Physicality is Man Man's calling card, in their sound, in their frenetic live shows, and in Kattner's lyrical preoccupations. Man Man is one of the few American indie groups who seem richly, un-ironically sexualized. "Sex is dirty, and it's ugly, and it's wonderful," says Kattner. "(Man Man) tries to express all that, no holds barred." "Knuckle Down," the opener on 2011's Life Fantastic, nakedly recounts a relationship vexed by sexual dependence: "What the hell can I do when you whisper 'punish me'?/ Snap me like a tiger trap, harvest all my honey." There's also a playfulness to Man Man's unfettered raunch, as on 2008's fittingly titled Rabbit Habits, where Kattner admonishes a promiscuous leech named Butter Beans for the "lipstick across [his] dipstick," only to later play the villain himself, tempting an unhappily married woman: "You wonder where the true love went / cause the breeder in your bed don't butter your bread / I'm top dog, hot dog."
The dark and dirty stuff aside, Man Man's true strength is in tempering pain and sadness with merriment and play. "(We try) to handle dark subject matter without it being all doom and gloom," says Kattner. "It's important to maintain levity...and to celebrate." Man Man's live show is a testament to this mood of redemptive, cathartic celebration. On stage the band members all smile incessantly, donning war paint and quasi-ritualistic headgear, bopping along to the collective rattle. Kattner's lyrics are brilliant, but for the in-person Man Man experience, truly meaning boils down to truly feeling: "You go see a show, and you're probably not going to understand anything that the singer's saying. But if they mean it, that translates regardless.

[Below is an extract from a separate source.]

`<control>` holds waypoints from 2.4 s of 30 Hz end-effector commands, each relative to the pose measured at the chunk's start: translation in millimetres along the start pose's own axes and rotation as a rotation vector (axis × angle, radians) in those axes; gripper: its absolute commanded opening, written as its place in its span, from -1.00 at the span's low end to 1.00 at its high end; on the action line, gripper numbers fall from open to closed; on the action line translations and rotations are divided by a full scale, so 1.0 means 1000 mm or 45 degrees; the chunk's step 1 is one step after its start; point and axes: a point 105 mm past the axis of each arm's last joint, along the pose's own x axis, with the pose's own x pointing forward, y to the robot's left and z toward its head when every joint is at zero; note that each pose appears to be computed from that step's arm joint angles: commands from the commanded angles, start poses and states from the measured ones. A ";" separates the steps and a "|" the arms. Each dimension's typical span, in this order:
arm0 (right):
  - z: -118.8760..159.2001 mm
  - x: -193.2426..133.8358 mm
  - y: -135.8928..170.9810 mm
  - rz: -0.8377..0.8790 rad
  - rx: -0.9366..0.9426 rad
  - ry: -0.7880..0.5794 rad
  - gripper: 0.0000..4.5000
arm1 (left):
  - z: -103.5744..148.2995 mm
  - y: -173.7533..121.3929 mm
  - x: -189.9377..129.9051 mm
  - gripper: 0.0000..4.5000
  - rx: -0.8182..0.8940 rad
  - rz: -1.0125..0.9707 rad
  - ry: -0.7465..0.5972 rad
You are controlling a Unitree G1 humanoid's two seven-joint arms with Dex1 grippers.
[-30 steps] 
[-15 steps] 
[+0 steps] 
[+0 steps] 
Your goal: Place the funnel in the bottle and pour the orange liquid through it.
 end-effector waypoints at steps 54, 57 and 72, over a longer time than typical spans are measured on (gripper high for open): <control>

If you believe in what you're doing, it should register some emotion."
The group recently finished work on its as-yet-unnamed fifth studio album, set to be released via ANTI- later this year, with an extensive tour to follow.
Man Man will appear at BSP Lounge in Kingston on May 24 at 8:30pm. Advance tickets, sold through the BSP website, are $8. Tickets at the door are $12.